What I'm saying is that I wouldn't mind playing two decent PF at the same time rather then one good PF and one crappy C.

Chandler right now is pretty one dimensional but its gonna take more then that to get him.

What about signing Swift? I would try and get him if we got rid of KO and hired a high tempo coach. Running Rose, Carter, Bosh, Swift and Mosio would be pretty fun to watch. We'd get burnt badly though.


----------



## macro6 (Jul 23, 2002)

> Originally posted by <b>SkywalkerAC</b>!
> 
> 
> 
> ...


lets see, Yao, Shaq, Big Z, Eddy Curry. Two of them will give us major problems (yao, Shaq) and we only see them 4 times. We can addressed our Centre needs tru free-agency(Mark Blount). I would hate to see Raptors waste a lottery pick on a Project Centre, which has the highest chance of him turning into a bust.

read my sig


----------



## Slasher (Jul 11, 2003)

I watched the Lakers-Bulls game last night and Tyson Chandler is a so-so player. He has great hops and rebounding skills, but his free throws and shots look like a train wreck. His follow through ... well it doesn't exist. Chandler makes Shaq look like a free throw expert.


----------



## Sánchez AF (Aug 10, 2003)

> I watched the Lakers-Bulls game last night and Tyson Chandler is a so-so player. He has great hops and rebounding skills, but his free throws and shots look like a train wreck. His follow through ... well it doesn't exist. Chandler makes Shaq look like a free throw expert.

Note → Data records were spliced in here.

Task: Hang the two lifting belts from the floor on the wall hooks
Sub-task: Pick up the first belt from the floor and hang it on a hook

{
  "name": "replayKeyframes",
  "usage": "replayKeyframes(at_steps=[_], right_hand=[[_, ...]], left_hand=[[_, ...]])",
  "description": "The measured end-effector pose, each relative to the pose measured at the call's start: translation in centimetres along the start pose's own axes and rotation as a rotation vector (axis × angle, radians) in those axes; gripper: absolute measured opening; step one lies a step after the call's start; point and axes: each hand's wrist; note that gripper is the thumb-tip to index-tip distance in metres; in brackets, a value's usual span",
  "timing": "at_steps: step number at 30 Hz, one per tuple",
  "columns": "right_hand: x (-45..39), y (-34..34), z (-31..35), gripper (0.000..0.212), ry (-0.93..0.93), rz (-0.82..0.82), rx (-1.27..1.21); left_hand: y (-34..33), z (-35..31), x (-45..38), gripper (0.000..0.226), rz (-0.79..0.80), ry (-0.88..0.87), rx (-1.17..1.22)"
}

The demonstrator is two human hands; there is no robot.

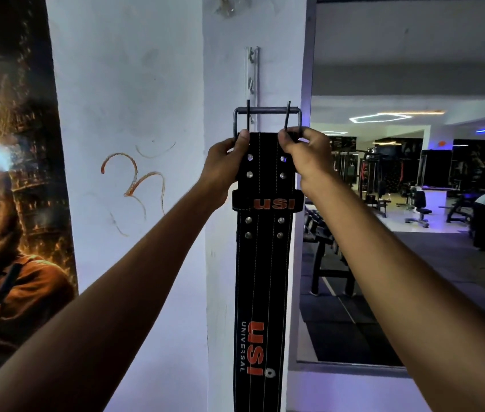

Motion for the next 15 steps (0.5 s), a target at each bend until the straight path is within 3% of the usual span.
replayKeyframes(at_steps=[5, 10, 15], right_hand=[[-0.4, 0.0, 0.2, 0.015, 0.010, -0.070, -0.012], [0.8, 0.2, -0.1, 0.016, -0.016, -0.068, -0.025], [1.9, 0.1, -0.3, 0.008, -0.060, -0.050, -0.055]], left_hand=[[3.1, 3.8, 3.8, 0.035, 0.243, -0.044, -0.111], [3.7, 9.8, 7.9, 0.004, 0.149, -0.098, -0.135], [4.3, 15.3, 12.7, 0.010, 0.111, 0.057, -0.132]])
Point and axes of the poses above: each hand's wrist, its own x-axis away from the middle knuckle, its own y-axis out of the back of the hand, z = x × y, and after that the axes turned 15 degrees about -z, right-handed
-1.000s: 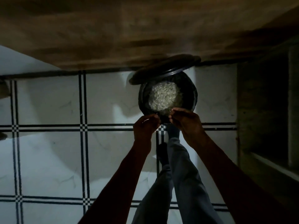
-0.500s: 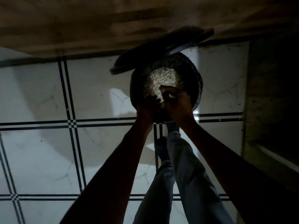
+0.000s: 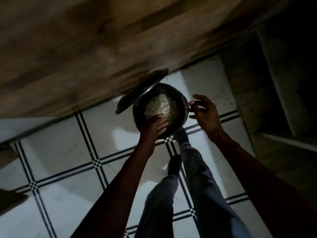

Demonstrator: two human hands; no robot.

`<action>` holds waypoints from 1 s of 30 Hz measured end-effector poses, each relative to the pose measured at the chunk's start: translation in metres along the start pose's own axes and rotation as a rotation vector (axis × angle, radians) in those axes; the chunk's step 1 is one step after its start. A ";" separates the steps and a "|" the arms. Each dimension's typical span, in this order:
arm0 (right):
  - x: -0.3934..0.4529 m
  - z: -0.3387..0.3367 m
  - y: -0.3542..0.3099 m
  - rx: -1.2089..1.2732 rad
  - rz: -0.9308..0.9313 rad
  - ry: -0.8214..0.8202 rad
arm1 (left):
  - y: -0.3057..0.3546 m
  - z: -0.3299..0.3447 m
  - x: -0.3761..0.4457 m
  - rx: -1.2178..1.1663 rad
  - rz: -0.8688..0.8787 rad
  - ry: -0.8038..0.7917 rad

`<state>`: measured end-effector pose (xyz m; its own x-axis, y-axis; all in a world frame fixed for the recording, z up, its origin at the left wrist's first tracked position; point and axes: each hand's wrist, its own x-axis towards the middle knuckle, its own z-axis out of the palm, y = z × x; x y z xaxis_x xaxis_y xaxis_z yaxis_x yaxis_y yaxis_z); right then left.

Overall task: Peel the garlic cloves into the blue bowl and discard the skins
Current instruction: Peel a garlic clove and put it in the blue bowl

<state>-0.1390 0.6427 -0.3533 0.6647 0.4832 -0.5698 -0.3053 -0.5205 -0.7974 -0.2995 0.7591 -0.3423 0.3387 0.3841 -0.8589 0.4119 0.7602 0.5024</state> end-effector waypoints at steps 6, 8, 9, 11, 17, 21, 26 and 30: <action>-0.139 -0.118 -0.074 0.039 -0.092 0.191 | 0.049 0.071 -0.134 0.180 0.150 -0.109; -0.199 -0.161 -0.094 0.060 -0.142 0.283 | 0.058 0.099 -0.181 0.228 0.227 -0.159; -0.230 -0.180 -0.099 0.064 -0.158 0.336 | 0.061 0.114 -0.202 0.260 0.259 -0.204; -0.285 -0.217 -0.108 0.063 -0.208 0.447 | 0.064 0.150 -0.239 0.328 0.333 -0.319; -0.418 -0.315 -0.102 0.201 -0.251 0.845 | 0.038 0.273 -0.333 0.545 0.520 -0.622; -0.485 -0.369 -0.084 0.297 -0.246 1.052 | -0.001 0.362 -0.387 0.626 0.532 -0.810; -0.535 -0.435 -0.043 0.345 -0.209 1.249 | -0.070 0.463 -0.436 0.716 0.504 -0.990; -0.556 -0.496 0.000 0.380 -0.173 1.342 | -0.125 0.532 -0.460 0.802 0.484 -1.070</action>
<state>-0.1700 0.0250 0.0621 0.7825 -0.6226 -0.0113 -0.1733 -0.2003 -0.9643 -0.0565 0.2083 0.0432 0.8993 -0.3338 -0.2826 0.3108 0.0331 0.9499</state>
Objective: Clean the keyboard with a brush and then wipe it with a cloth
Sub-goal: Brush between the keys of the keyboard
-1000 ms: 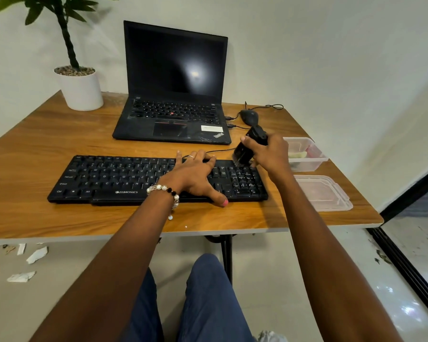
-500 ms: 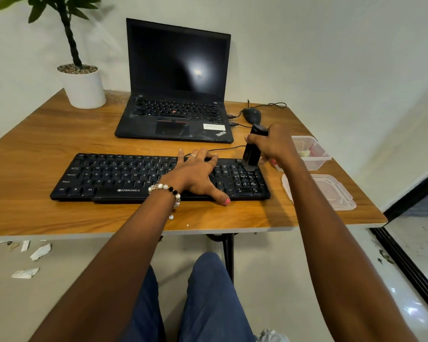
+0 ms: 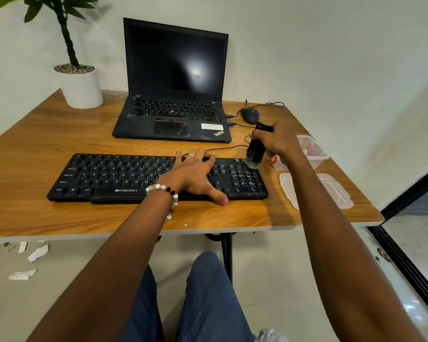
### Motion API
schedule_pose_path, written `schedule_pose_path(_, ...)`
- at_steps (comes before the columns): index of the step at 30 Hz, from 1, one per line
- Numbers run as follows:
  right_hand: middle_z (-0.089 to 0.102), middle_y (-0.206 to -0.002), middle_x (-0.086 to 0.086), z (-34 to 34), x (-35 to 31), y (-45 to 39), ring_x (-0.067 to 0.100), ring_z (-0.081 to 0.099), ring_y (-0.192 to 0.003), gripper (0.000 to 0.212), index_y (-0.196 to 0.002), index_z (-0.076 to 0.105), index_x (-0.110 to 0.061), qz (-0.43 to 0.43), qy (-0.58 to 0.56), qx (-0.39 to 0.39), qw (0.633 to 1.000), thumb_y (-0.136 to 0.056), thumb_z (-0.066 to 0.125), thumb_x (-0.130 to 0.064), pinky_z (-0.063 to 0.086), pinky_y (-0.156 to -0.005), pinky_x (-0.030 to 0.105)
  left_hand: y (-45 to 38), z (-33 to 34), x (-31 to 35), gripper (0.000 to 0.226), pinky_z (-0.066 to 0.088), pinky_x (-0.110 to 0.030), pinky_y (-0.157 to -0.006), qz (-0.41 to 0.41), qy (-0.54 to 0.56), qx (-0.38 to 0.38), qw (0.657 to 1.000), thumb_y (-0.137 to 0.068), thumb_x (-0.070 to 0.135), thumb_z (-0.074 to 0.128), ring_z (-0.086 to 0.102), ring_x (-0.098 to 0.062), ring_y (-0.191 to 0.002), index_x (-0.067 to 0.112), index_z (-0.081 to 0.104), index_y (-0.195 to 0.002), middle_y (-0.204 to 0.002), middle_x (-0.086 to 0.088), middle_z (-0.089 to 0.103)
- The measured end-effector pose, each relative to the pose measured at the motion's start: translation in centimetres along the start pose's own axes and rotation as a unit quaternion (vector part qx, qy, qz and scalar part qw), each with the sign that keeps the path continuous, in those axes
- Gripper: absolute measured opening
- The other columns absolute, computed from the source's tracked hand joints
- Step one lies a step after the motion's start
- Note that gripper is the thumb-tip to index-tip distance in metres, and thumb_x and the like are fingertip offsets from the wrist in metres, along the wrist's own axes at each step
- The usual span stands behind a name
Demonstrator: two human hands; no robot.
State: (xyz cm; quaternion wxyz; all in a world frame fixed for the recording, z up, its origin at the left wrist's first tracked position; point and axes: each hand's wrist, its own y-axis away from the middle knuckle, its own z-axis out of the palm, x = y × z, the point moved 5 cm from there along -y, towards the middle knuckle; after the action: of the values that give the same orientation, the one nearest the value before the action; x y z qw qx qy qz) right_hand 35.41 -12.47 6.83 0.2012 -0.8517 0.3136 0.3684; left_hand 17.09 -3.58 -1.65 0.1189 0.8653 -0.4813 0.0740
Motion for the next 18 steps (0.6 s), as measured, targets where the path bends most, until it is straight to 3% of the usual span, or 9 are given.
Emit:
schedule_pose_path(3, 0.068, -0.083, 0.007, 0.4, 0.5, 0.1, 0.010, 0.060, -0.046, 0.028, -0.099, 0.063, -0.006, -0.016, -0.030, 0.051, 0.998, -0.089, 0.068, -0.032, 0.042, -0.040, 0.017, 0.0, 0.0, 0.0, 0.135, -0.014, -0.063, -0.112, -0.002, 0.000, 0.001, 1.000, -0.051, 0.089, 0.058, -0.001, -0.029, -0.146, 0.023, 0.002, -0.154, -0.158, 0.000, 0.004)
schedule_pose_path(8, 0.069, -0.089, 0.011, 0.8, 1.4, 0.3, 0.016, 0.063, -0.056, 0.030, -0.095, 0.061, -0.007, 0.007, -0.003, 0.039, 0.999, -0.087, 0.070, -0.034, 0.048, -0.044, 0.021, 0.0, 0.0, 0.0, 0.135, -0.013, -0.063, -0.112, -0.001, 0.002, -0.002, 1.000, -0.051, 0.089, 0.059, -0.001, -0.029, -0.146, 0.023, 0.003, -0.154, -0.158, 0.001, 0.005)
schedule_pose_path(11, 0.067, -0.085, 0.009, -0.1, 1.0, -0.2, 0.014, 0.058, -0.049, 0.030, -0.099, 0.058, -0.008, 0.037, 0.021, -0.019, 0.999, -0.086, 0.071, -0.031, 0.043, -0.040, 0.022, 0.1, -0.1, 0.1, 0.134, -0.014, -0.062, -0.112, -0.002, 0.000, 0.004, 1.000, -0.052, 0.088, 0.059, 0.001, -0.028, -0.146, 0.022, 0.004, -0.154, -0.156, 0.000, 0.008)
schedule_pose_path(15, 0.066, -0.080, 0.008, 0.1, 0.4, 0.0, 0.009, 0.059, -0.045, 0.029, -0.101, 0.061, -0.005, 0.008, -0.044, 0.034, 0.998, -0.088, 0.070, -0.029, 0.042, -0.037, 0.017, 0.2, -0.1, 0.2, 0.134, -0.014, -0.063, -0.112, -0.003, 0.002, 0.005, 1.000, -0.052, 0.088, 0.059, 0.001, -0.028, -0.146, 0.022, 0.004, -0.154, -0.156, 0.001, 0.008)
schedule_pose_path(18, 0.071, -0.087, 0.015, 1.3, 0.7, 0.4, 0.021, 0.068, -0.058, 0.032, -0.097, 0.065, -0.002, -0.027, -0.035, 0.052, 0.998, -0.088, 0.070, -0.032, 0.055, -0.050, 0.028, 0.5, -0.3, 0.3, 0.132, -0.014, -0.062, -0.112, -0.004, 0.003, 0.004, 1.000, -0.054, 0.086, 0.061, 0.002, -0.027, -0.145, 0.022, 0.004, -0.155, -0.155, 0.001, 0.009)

:yes: 0-8 FT. Wow but he's a great defensive player and he has great rebounding skills


----------



## Slasher (Jul 11, 2003)

> Originally posted by <b>Carter182</b>!
> 
> 
> :yes: 0-8 FT. Wow but he's a great defensive player and he has great rebounding skills


Yea thats what I said, but he is terrible at shooting LMAO :laugh:


----------



## NaS (Feb 21, 2003)

i hope everyone realises that arroyo is not gonna sign with raptors for one very obvious reason .. umm ... they waived him ...


----------



## macro6 (Jul 23, 2002)

> Originally posted by <b>NaS</b>!
> i hope everyone realises that arroyo is not gonna sign with raptors for one very obvious reason .. umm ... they waived him ...


I dont think he'll take it personally, its business.


----------



## Slasher (Jul 11, 2003)

> Originally posted by <b>macro6</b>!
> 
> 
> I dont think he'll take it personally, its business.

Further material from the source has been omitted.